La soledad puede estar relacionada con el sentimiento de alienación causado por la sociedad moderna y también con el abandono de uno mismo. Si existe una brecha entre quien la persona es y quien aparenta ser, las relaciones significativas consigo mismo, el entorno y los demás pueden desaparecer. Si la conexión importante se desvanece, la persona puede empezar a sentirse inferior, incompetente o no digna de ser amada. Esto puede conducir a un círculo vicioso difícil de romper. También existe la soledad psiquiátrica, que puede ser causada por el rechazo o el abandono en la infancia.

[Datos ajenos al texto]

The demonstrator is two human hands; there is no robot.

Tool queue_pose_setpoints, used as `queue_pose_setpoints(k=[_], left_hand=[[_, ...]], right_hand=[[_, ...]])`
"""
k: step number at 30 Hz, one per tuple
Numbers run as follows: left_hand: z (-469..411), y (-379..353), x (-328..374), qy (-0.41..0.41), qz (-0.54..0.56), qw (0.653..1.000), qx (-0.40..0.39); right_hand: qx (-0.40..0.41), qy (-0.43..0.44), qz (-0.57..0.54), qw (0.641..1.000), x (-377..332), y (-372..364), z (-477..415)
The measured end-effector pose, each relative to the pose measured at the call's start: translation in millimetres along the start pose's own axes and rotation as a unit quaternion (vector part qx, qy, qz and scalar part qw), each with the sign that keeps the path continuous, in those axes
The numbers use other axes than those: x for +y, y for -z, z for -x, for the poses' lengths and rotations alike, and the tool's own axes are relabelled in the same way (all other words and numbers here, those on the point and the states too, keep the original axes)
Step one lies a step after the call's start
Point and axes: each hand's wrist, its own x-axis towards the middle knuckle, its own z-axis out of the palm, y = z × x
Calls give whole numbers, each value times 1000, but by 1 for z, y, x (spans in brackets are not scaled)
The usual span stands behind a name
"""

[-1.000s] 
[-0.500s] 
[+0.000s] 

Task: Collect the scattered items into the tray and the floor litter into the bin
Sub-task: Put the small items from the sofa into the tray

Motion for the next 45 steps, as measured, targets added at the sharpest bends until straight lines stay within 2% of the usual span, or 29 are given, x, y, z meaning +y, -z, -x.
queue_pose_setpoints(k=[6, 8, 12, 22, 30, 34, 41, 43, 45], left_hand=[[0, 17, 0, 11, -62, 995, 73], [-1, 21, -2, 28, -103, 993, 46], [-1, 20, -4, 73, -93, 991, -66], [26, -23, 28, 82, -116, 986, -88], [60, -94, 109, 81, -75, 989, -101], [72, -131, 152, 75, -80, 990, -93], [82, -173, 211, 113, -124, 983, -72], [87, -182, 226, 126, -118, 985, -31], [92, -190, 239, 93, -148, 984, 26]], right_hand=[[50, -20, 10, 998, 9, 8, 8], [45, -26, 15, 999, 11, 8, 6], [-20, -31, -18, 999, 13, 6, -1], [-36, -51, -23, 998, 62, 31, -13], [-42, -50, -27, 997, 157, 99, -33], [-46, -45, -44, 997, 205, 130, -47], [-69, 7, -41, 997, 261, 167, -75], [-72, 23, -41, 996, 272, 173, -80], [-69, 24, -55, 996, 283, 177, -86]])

Las personas pueden sentirse solas porque sienten que les falta algo en su vida. Va más allá de la ausencia de una relación íntima. También podemos echar de menos a alguien o una relación que tuvimos en nuestra vida y que ya no está. El sentimiento de soledad puede ser causado por un divorcio, una muerte o algún tipo de ruptura.

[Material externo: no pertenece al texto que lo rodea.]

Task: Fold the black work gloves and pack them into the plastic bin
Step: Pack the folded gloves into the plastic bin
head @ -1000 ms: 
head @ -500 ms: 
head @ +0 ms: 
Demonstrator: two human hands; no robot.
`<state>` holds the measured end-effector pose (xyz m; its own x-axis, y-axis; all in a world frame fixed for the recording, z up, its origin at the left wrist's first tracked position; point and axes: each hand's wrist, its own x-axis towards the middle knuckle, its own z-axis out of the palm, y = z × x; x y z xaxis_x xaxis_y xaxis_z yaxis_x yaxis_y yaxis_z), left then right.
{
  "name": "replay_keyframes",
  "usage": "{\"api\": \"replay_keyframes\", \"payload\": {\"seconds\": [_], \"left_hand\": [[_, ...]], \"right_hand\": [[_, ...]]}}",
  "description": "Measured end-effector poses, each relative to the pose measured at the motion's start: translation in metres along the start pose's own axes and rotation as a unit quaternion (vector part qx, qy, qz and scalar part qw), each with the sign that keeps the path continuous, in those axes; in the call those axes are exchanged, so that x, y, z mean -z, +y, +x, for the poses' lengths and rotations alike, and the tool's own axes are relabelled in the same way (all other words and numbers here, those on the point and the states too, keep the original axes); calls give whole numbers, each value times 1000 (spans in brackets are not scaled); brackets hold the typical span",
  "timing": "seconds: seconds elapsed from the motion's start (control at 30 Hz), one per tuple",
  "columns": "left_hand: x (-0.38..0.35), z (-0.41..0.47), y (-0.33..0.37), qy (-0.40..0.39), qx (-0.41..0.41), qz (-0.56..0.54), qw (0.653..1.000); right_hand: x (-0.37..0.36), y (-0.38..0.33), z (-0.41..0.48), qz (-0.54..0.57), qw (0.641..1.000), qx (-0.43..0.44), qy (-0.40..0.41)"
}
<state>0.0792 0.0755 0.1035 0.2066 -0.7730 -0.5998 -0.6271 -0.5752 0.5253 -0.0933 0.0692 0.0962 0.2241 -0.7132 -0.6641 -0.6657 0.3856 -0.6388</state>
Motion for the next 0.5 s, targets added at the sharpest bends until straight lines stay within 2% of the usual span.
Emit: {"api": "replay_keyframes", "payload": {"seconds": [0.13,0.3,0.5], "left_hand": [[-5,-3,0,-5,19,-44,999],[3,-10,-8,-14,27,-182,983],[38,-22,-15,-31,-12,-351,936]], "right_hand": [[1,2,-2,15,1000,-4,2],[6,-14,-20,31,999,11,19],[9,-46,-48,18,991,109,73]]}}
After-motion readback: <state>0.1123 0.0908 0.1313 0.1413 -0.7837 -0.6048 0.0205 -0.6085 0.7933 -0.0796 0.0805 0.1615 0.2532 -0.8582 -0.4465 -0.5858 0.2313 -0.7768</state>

A veces, las personas experimentan una barrera al intentar relacionarse con los demás. Esta barrera podría describirse como el anhelo de una persona por conectar con otra, pero sintiéndose bloqueada o impedida. Este tipo de soledad es mucho más psicológica y personal, a diferencia de algo externo.

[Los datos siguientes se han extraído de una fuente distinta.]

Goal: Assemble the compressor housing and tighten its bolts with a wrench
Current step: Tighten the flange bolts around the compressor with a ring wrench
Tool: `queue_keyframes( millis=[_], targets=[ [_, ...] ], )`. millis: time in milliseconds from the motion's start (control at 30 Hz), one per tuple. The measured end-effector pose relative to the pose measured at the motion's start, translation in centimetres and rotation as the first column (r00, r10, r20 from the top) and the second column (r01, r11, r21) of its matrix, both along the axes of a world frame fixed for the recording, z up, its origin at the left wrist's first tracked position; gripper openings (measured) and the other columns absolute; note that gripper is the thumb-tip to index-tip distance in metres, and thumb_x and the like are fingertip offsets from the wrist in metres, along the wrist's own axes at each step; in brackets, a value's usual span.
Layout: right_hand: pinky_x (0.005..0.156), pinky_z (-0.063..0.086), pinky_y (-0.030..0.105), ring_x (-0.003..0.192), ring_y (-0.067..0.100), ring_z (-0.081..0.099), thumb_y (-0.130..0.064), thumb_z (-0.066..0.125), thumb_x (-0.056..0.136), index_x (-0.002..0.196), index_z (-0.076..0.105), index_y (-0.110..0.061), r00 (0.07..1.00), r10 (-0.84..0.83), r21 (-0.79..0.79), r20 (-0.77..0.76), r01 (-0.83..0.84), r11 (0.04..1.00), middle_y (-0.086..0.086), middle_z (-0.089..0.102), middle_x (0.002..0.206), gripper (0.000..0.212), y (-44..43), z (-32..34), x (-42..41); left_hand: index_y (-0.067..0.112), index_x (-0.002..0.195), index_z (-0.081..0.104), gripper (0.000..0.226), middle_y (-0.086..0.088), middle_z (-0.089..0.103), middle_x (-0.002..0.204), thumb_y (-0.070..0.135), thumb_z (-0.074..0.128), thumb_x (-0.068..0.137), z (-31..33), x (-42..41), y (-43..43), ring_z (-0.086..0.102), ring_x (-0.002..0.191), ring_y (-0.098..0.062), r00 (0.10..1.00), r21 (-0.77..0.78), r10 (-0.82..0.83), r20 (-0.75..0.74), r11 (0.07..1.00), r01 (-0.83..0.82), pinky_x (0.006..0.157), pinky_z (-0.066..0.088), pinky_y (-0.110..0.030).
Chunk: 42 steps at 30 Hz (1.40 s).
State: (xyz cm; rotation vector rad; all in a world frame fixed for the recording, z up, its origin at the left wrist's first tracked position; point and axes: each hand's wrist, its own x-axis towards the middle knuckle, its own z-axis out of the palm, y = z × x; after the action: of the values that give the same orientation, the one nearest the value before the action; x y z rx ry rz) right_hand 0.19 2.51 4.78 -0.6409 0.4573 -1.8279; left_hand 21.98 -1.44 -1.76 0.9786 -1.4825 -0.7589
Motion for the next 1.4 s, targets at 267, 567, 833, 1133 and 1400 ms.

La persona puede sentir que no encaja, y esto puede llevar a una mayor alienación y aislamiento.
Las personas también pueden sentirse vulnerables porque temen el juicio y la crítica de los demás. Sienten que abrirse supone un riesgo, lo que les impide pedir ayuda o apoyo. La falta de apoyo, al mismo tiempo, los hace sentir aún más frágiles e indefensos.
Cambios en la vida
Trate de pensar si ha experimentado algún cambio significativo en su vida recientemente y si pueden estar relacionados con los sentimientos de soledad.
Amigos
Identifique quiénes son sus amigos y evalúe si sus relaciones actuales lo nutren y satisfacen. Si nota que no hay suficientes personas cercanas, preste atención a la forma en que se relaciona con los demás. Si ve que le gustaría conocer gente nueva, trate de encontrar formas de hacerlo.
Autoestima
Si se siente inseguro al hablar con los demás, encuentre maneras de trabajar en su autoestima, concéntrese en sus necesidades emocionales y cuide de sí mismo. Preste atención a sus habilidades de comunicación e intente identificar si podría desarrollar alguna de ellas.
Ayuda profesional
La soledad puede tener muchas causas diferentes que también pueden entrelazarse. A veces, la psicoterapia puede ayudar a descubrir cuáles son las razones subyacentes de la soledad e identificar los posibles cambios que se podrían realizar.